Reid talks with TheWrap about the FX drama’s shift from serial killing to political intrigue
FX’s “The Bridge” returns for its second season on July 9 with a drastic departure from its maiden run. This time out, the border drama — which stars Demian Bichir and Diane Kruger as detectives from Mexico and the U.S., respectively — shifts away from the serial killer story that dominated the first season, in favor of exploring corruption in politics.
TheWrap spoke to series co-creator Elwood Reid about what to expect from Season 2 — and Season 3, if there should be one.
TheWrap: The second season of “The Bridge” moves away from the first season’s serial killer story and into the world of political intrigue. What’s harder to draw drama from: serial killers or politics?
Elwood Reid: I think ultimately [politics are] harder, but you have more story if you do it correctly. The serial killer, it feels like cheap thrills, and we did a lot of that last year. There are so many shows that have serial killers, and it’s really hard to top the serial killer shows that are out there. But [with the political storylines], there’s a lot of table setting, and once you get those players in place, you can really start lighting some fuses. Whereas with a serial killer, you know they’re bad from the minute you see them, it’s just, will they or will they catch them? That’s the drama. It’s a lot more work, I’ll tell you that.
Presumably, the shift in focus also means a departure from the Danish/Swedish series that “The Bridge” was adapted from.
We knew we had the original “Bron” series; we followed that template pretty much directly [in the first season]. In the second season, we could’ve used their second season. But I said, “No, I don’t want to do that. I’m tired of copying them.” The challenge is really when you go out on your own and you break the template. The second season of “Bron” was a bigger hit than the first season, and I was like, “I don’t want to keep copying that series.” So that was the big risk. It’s also a challenge in that, we could have easily done — and there was talk of this — another serial killer, another person killing women. But [the feeling was], “We did all that last year. What am I going to do that’s different?” And Season 3, it will be even scarier.

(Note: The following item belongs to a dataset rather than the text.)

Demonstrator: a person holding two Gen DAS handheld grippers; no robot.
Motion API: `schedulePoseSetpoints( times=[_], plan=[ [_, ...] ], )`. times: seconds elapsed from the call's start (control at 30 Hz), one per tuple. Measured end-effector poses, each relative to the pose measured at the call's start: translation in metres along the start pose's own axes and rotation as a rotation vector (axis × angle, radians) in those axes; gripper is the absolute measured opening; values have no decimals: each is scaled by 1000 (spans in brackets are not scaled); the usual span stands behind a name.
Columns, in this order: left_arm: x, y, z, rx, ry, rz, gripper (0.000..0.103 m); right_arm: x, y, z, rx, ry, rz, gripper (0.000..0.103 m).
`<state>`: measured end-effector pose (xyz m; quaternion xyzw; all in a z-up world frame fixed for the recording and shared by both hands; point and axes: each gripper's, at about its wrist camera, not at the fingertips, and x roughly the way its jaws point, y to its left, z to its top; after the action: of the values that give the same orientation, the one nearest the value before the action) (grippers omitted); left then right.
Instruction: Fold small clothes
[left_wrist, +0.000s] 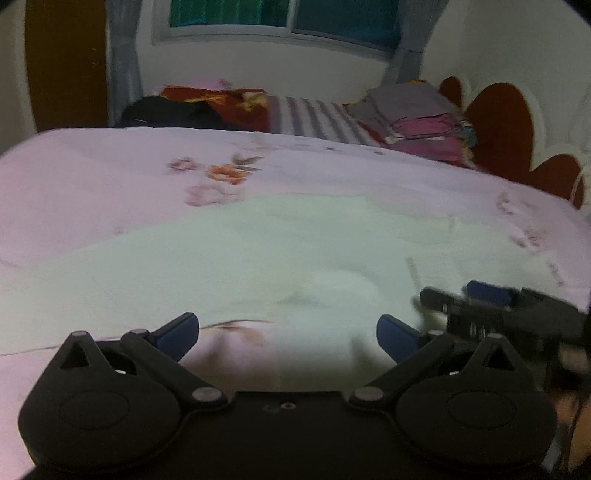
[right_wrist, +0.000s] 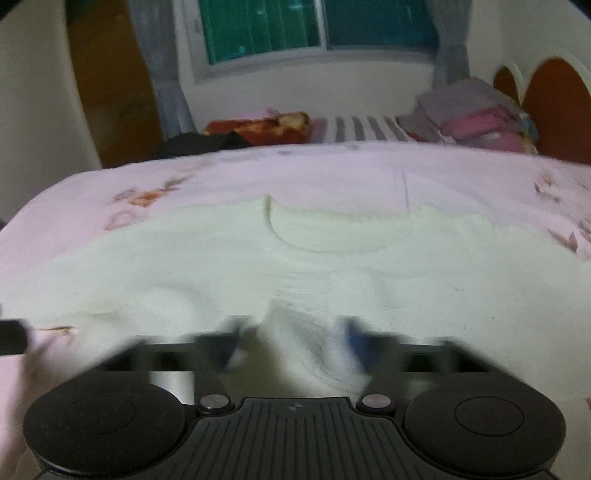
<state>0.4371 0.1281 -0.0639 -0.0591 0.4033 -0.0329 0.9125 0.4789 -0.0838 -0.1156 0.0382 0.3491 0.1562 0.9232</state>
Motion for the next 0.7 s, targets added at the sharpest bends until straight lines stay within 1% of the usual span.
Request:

Do you have an outline of how Season 3 is going to play out?
The third season is going to track more of what happens when there’s a power vacuum in the Mexican cartel system, and then how does the U.S. business interest influence that power vacuum. That sounds kind of boring, but the characters that you saw (in the Season 2 premiere), they’re all players in that world … so that will be the drama if we get a third season.
Will the topic of immigration reform be a topic of the upcoming season at all?
I think at the end of next year, if we get another season, that will be one of the things that we track: What will people do to get across the border to jobs? Why do they come across?
One of the sticking points for viewers last year was Diane Kruger‘s character, Sonya, having Asperger syndrome. How difficult is it to make a character with that condition relatable? A lot of people took her as aloof.
It’s really hard. A lot of people thought, “Oh, she’s just a cold, hard detective. We’ve seen that before.” But [Kruger] stuck with it. She was able to say, “I don’t care if people like me initially, I’m going to make them like me.” I know that on a lot of shows, they want to make everybody likable right away. And it was scary; I was like, “I might have fucked up. We might have made such a character that people can’t relate to.” I think what was helpful for the show is that Demian kind of counterbalances her. Marco’s very warm and calculated and grey, and she’s very black and white. But [Diane’s] the one who put her balls on the line for this. She’s not afraid to be unlikable.
Any discussions about that with FX?
There was a big discussion, I know, [of], “Should we mention whether or not she has Asperger’s?” And I said no. In this room, I would not point to a guy over there and say, “Oh, he has Asperger’s.” You just don’t do it. You just say, “That person’s a little bit different from that person.” No one says that in real life, so why should we do that in real life, because people are nervous about what makes a character tick. To me, that’s what makes a character interesting … you want to know what’s up with her.
How carefully do you have to tread in your portrayal of Asperger’s?
We have an autism consultant. We did a lot of reading, and then we consulted with the Asperger’s consultant. He’s really helpful in her [Kruger’s] creating the character. He sat with her, she studied him. He shows up on set. He gives me notes on almost every script — he’ll say, “Well, if you had Asperger’s you’d act this way, you wouldn’t act that way.” So he’s really a benefit to the show. I can only guess what it’s like to have Asperger’s.